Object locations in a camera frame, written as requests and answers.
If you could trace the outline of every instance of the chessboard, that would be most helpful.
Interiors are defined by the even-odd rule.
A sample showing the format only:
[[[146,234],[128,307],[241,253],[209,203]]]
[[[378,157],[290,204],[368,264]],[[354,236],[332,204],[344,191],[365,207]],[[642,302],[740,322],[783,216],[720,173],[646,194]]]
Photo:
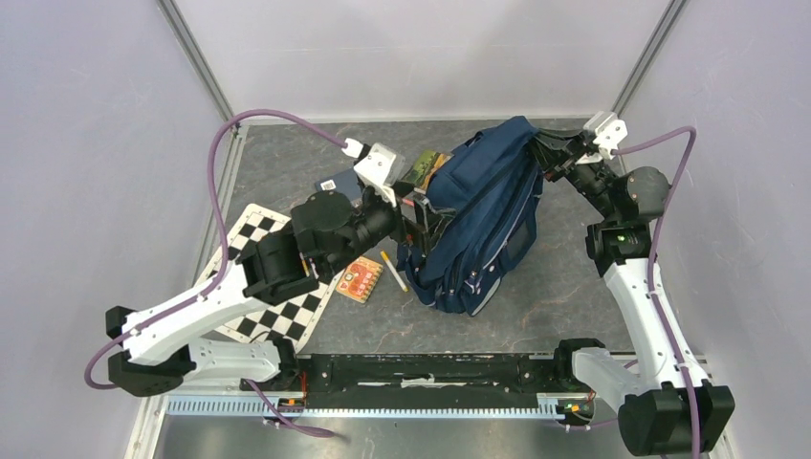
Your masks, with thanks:
[[[255,244],[265,234],[281,229],[289,220],[290,217],[256,204],[248,205],[229,232],[229,260],[236,259],[248,244]],[[222,249],[220,248],[203,269],[197,283],[215,275],[221,261]],[[240,342],[265,341],[275,338],[289,339],[293,342],[296,352],[299,352],[313,335],[321,313],[335,291],[340,276],[339,273],[330,283],[319,282],[318,289],[314,292],[297,296],[276,306],[267,306],[258,299],[252,298],[252,301],[256,301],[257,307],[259,303],[267,307],[231,320],[216,328],[216,331]]]

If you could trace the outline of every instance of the gray tabletop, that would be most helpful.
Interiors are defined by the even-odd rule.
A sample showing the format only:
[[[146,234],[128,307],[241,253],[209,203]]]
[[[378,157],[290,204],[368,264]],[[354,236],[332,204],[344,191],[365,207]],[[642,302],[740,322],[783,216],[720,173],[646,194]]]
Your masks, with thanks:
[[[567,120],[544,120],[568,127]],[[425,149],[450,151],[499,121],[324,124],[329,132],[382,142],[413,161]],[[247,204],[289,215],[315,192],[313,183],[352,166],[334,146],[292,125],[251,126],[227,217]],[[585,227],[601,220],[565,181],[545,184],[538,239],[477,317],[439,313],[400,290],[386,272],[365,304],[335,294],[303,353],[550,352],[560,339],[597,338],[632,350],[620,310],[585,253]],[[382,262],[383,241],[367,257]]]

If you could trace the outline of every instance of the white marker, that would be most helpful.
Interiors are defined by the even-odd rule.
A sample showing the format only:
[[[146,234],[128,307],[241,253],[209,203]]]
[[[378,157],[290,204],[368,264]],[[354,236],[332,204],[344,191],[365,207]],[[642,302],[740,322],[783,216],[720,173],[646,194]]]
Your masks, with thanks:
[[[383,257],[383,261],[385,265],[388,267],[388,270],[394,274],[394,278],[397,279],[397,283],[400,284],[400,288],[403,289],[403,292],[408,292],[408,287],[405,282],[403,282],[403,278],[397,274],[397,270],[394,269],[394,265],[391,264],[391,260],[388,259],[388,255],[385,254],[384,251],[381,251],[381,256]]]

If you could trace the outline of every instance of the backpack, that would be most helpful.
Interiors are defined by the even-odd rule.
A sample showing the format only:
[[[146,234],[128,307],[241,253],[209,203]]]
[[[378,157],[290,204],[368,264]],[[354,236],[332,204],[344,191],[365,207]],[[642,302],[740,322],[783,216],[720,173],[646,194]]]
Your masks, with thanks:
[[[532,247],[543,174],[524,146],[536,132],[524,117],[482,130],[431,178],[431,205],[456,215],[427,256],[416,245],[397,248],[397,269],[422,303],[475,316]]]

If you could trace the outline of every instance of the white wall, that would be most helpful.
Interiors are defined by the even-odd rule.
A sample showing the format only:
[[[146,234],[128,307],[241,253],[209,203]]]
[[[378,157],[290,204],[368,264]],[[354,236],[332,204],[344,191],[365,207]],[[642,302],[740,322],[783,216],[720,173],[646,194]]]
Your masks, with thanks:
[[[0,457],[121,457],[138,400],[82,371],[108,308],[188,287],[219,120],[154,2],[2,11]]]
[[[235,111],[369,120],[611,107],[667,0],[177,0]]]
[[[742,458],[808,457],[811,4],[689,2],[624,115],[698,127],[663,233],[685,333],[732,389]],[[672,174],[685,140],[628,159]]]

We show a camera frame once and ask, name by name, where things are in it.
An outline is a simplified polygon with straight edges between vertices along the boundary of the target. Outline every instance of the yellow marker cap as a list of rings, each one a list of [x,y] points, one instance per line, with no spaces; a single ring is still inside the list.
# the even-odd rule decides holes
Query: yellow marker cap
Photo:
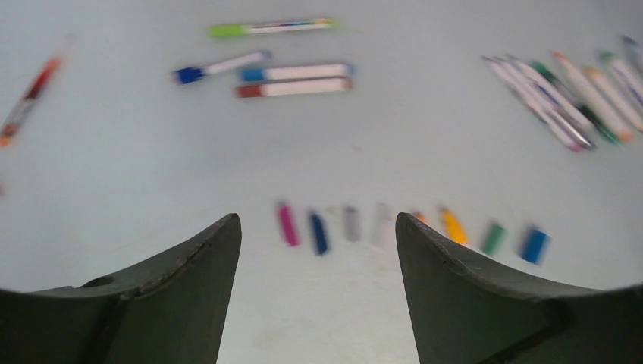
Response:
[[[588,77],[591,78],[599,77],[601,75],[601,72],[594,67],[585,67],[583,68],[583,71]]]
[[[447,208],[440,208],[440,215],[442,216],[442,223],[444,224],[444,230],[447,233],[447,237],[458,244],[466,245],[469,243],[469,239],[466,238],[466,234],[462,229],[462,226],[458,222],[456,216],[451,213]]]

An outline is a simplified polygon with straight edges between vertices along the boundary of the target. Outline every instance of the pile of markers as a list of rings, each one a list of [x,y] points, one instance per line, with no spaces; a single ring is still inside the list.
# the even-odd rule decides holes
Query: pile of markers
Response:
[[[421,222],[428,224],[421,212],[413,212],[412,214]],[[469,244],[469,238],[455,214],[445,207],[440,207],[440,217],[444,233],[449,239],[461,245]],[[505,232],[504,228],[498,222],[492,221],[489,224],[485,238],[480,244],[480,250],[488,256],[495,254],[500,248]],[[525,241],[520,247],[520,257],[532,264],[539,264],[548,240],[548,235],[540,231],[537,227],[531,226],[525,237]]]
[[[331,29],[334,27],[336,27],[335,20],[324,18],[286,23],[217,25],[210,27],[208,34],[214,38],[227,38],[295,30]],[[338,63],[243,69],[250,65],[261,64],[269,59],[271,59],[270,52],[259,51],[214,64],[185,67],[174,71],[172,74],[177,83],[184,85],[201,80],[206,76],[240,69],[239,78],[246,83],[236,89],[237,97],[240,98],[328,93],[353,88],[350,78],[355,69],[351,64]]]
[[[624,36],[623,43],[643,74],[643,48],[629,37]],[[483,59],[551,133],[575,152],[596,147],[591,140],[595,130],[612,144],[634,140],[632,127],[643,133],[643,81],[627,63],[611,52],[599,52],[599,61],[621,93],[598,69],[581,70],[560,53],[552,54],[575,92],[541,62],[527,64],[511,55]]]

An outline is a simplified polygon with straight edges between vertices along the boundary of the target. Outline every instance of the green marker cap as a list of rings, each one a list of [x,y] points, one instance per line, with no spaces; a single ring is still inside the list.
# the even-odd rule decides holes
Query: green marker cap
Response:
[[[611,61],[613,58],[616,58],[616,55],[613,54],[612,52],[608,51],[599,51],[598,52],[598,59],[601,60],[603,63],[607,63]]]
[[[482,243],[482,251],[488,256],[495,253],[496,249],[500,245],[502,238],[504,237],[505,230],[497,222],[492,222],[489,226],[489,231],[487,232],[487,237]]]
[[[555,80],[558,80],[554,74],[552,74],[548,69],[547,66],[542,64],[541,62],[538,61],[533,61],[532,62],[532,67],[542,75],[542,77],[545,78],[545,80],[549,82],[553,82]]]
[[[246,26],[244,25],[214,25],[208,28],[207,32],[210,38],[225,38],[228,36],[245,36]]]
[[[596,127],[598,133],[608,142],[612,144],[620,144],[621,141],[619,138],[612,133],[608,127],[603,124],[603,121],[594,113],[592,109],[587,105],[583,105],[579,108],[580,112]]]

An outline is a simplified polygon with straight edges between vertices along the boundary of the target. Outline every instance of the whiteboard marker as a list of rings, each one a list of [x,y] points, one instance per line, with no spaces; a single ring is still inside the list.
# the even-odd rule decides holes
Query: whiteboard marker
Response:
[[[211,38],[229,36],[251,36],[254,34],[293,32],[297,30],[331,29],[337,26],[337,21],[327,17],[300,21],[281,21],[266,24],[225,24],[208,28]]]
[[[8,146],[14,140],[16,133],[22,128],[27,115],[33,109],[42,91],[48,86],[53,75],[63,63],[65,54],[74,43],[75,36],[69,35],[56,53],[42,66],[42,69],[32,81],[31,85],[20,98],[20,101],[11,109],[0,130],[0,146]]]
[[[242,55],[241,57],[223,62],[207,64],[205,66],[185,67],[172,72],[172,79],[180,85],[185,85],[187,83],[201,80],[205,76],[236,70],[237,68],[259,63],[270,58],[272,58],[272,54],[269,51],[254,52],[249,55]]]
[[[351,64],[320,64],[316,66],[273,67],[241,70],[239,76],[244,82],[301,80],[324,77],[351,77],[355,68]]]
[[[343,77],[324,78],[320,80],[267,83],[237,87],[237,96],[241,98],[297,95],[303,93],[331,93],[353,88],[353,83]]]

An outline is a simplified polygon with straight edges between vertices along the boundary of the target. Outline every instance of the marker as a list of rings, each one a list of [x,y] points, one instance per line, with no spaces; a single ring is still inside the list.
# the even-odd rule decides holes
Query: marker
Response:
[[[532,264],[540,263],[547,240],[549,236],[533,227],[527,234],[521,258]]]
[[[520,72],[502,58],[491,59],[483,57],[483,59],[487,62],[487,65],[494,71],[494,73],[505,83],[505,86],[507,86],[529,110],[531,110],[545,125],[549,127],[551,133],[565,147],[573,150],[574,152],[582,150],[582,147],[567,135],[567,133],[565,133],[560,125],[554,120],[555,112],[551,111],[549,103],[541,100],[541,96],[528,85],[528,81]]]
[[[321,80],[293,81],[282,83],[267,83],[264,85],[252,85],[237,87],[237,96],[267,97],[297,95],[304,93],[331,93],[334,91],[346,91],[353,88],[353,83],[347,78],[325,78]]]
[[[446,207],[440,208],[440,214],[442,215],[442,223],[444,224],[444,231],[447,233],[447,237],[461,245],[469,243],[456,216]]]
[[[621,142],[629,142],[634,139],[632,131],[626,122],[621,118],[612,105],[599,93],[585,75],[569,60],[558,52],[552,52],[554,59],[563,69],[567,80],[574,86],[605,126],[616,135]]]
[[[73,42],[73,36],[65,37],[58,51],[42,66],[40,73],[33,80],[31,86],[29,86],[27,91],[22,95],[20,101],[18,101],[14,108],[11,109],[9,116],[7,116],[5,120],[5,124],[2,126],[2,132],[0,132],[0,146],[8,146],[11,144],[16,133],[26,120],[29,111],[31,111],[36,104],[36,101],[49,84],[56,70],[61,66],[64,54]]]
[[[355,68],[351,64],[320,64],[316,66],[274,67],[242,70],[239,76],[245,82],[301,80],[307,78],[351,77]]]
[[[301,21],[286,21],[266,24],[228,24],[215,25],[208,28],[208,35],[212,38],[225,38],[229,36],[249,36],[254,34],[293,32],[296,30],[331,29],[337,26],[337,21],[327,17]]]
[[[591,123],[596,127],[596,130],[598,130],[598,133],[608,142],[612,144],[618,144],[620,143],[619,138],[614,135],[614,133],[611,132],[610,129],[608,129],[603,122],[601,121],[600,118],[594,113],[593,110],[589,106],[587,106],[579,97],[572,92],[572,90],[568,89],[567,86],[565,86],[564,83],[560,82],[558,77],[551,73],[549,69],[547,69],[547,66],[544,64],[533,61],[531,66],[538,71],[542,75],[542,77],[545,78],[549,83],[551,83],[552,86],[556,87],[558,92],[563,95],[566,99],[569,100],[569,102],[574,105]]]
[[[279,222],[281,223],[281,234],[284,237],[284,240],[290,246],[298,246],[300,244],[300,240],[297,237],[293,213],[290,206],[285,202],[279,204],[278,216]]]
[[[487,231],[487,236],[482,242],[482,252],[488,256],[495,253],[496,249],[499,247],[500,242],[504,237],[505,230],[500,224],[496,221],[492,221],[489,224],[489,230]]]
[[[614,80],[626,91],[640,117],[643,114],[643,84],[641,84],[641,80],[634,70],[615,54],[602,52],[599,58]]]
[[[201,67],[185,67],[180,70],[172,72],[172,79],[180,84],[196,82],[205,76],[213,74],[220,74],[226,71],[236,70],[237,68],[245,67],[250,64],[259,63],[272,58],[272,53],[269,51],[259,51],[250,53],[249,55],[242,55],[241,57],[233,58],[228,61],[208,64]]]
[[[343,211],[344,231],[348,241],[360,241],[359,212],[352,206],[347,206]]]
[[[616,87],[596,68],[586,67],[584,71],[587,78],[616,106],[621,115],[625,117],[636,130],[643,132],[643,119],[641,119],[641,115],[625,100]]]
[[[621,36],[630,61],[639,73],[643,74],[643,47],[628,36]]]
[[[321,256],[330,248],[328,247],[324,222],[322,221],[322,217],[316,212],[310,212],[310,228],[312,230],[312,238],[315,240],[315,252],[318,256]]]
[[[541,87],[543,91],[547,93],[551,101],[558,104],[575,121],[575,124],[579,125],[585,131],[594,130],[594,125],[583,114],[581,114],[581,112],[575,108],[574,105],[565,98],[565,96],[561,95],[555,87],[548,83],[540,73],[529,67],[528,64],[521,61],[519,58],[512,55],[508,55],[508,57],[511,63],[525,76],[527,76],[527,78]]]

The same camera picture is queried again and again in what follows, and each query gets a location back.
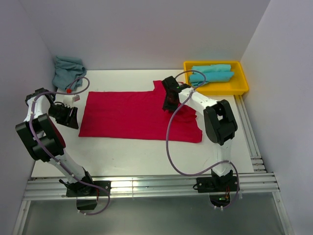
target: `white wall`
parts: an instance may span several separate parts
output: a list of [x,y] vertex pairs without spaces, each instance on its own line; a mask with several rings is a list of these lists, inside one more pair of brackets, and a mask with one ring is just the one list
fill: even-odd
[[241,60],[248,114],[292,226],[313,233],[313,1],[271,0]]
[[52,89],[51,54],[17,0],[3,0],[0,7],[0,234],[8,235],[21,205],[34,161],[15,125],[27,114],[27,94]]
[[269,0],[20,0],[54,55],[90,70],[240,60]]

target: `black mount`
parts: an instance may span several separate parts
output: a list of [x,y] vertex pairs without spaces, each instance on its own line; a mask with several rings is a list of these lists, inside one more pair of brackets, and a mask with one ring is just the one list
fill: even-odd
[[[45,132],[45,136],[41,137],[40,141],[45,145],[49,152],[52,153],[53,156],[64,154],[63,149],[66,147],[64,139],[47,114],[40,115],[38,118],[34,119],[33,127],[36,133],[42,131]],[[29,128],[29,122],[26,121],[16,125],[15,130],[20,136],[30,156],[35,161],[50,161],[50,157],[39,146],[37,141],[34,140]]]
[[[91,176],[87,171],[85,171],[86,176],[82,179],[83,182],[93,184],[102,188],[105,188],[108,193],[111,190],[111,181],[93,181]],[[96,196],[108,196],[105,192],[99,190],[99,194],[94,187],[85,186],[79,182],[74,184],[65,183],[62,180],[59,180],[60,183],[64,184],[67,187],[67,197],[96,197]],[[97,200],[76,200],[76,208],[80,211],[94,210],[98,204]]]
[[226,206],[230,203],[230,198],[225,199],[221,197],[224,194],[227,187],[230,192],[237,191],[237,177],[233,176],[233,171],[224,176],[218,176],[214,171],[211,170],[211,177],[199,177],[197,178],[197,183],[193,186],[194,190],[197,190],[198,193],[210,193],[210,192],[218,192],[221,194],[218,195],[210,195],[211,203],[214,206]]
[[57,124],[78,129],[77,111],[77,107],[66,107],[64,104],[52,104],[48,114],[55,118]]
[[179,93],[190,88],[188,84],[180,85],[173,76],[167,77],[162,81],[162,85],[166,91],[166,97],[163,103],[163,110],[174,112],[179,105]]
[[223,99],[212,107],[206,107],[203,116],[206,135],[213,143],[223,145],[227,140],[234,138],[238,126],[227,100]]

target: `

════════

What you need to do
Give only the number of lines in the listing above that include the string "wall".

Final answer
2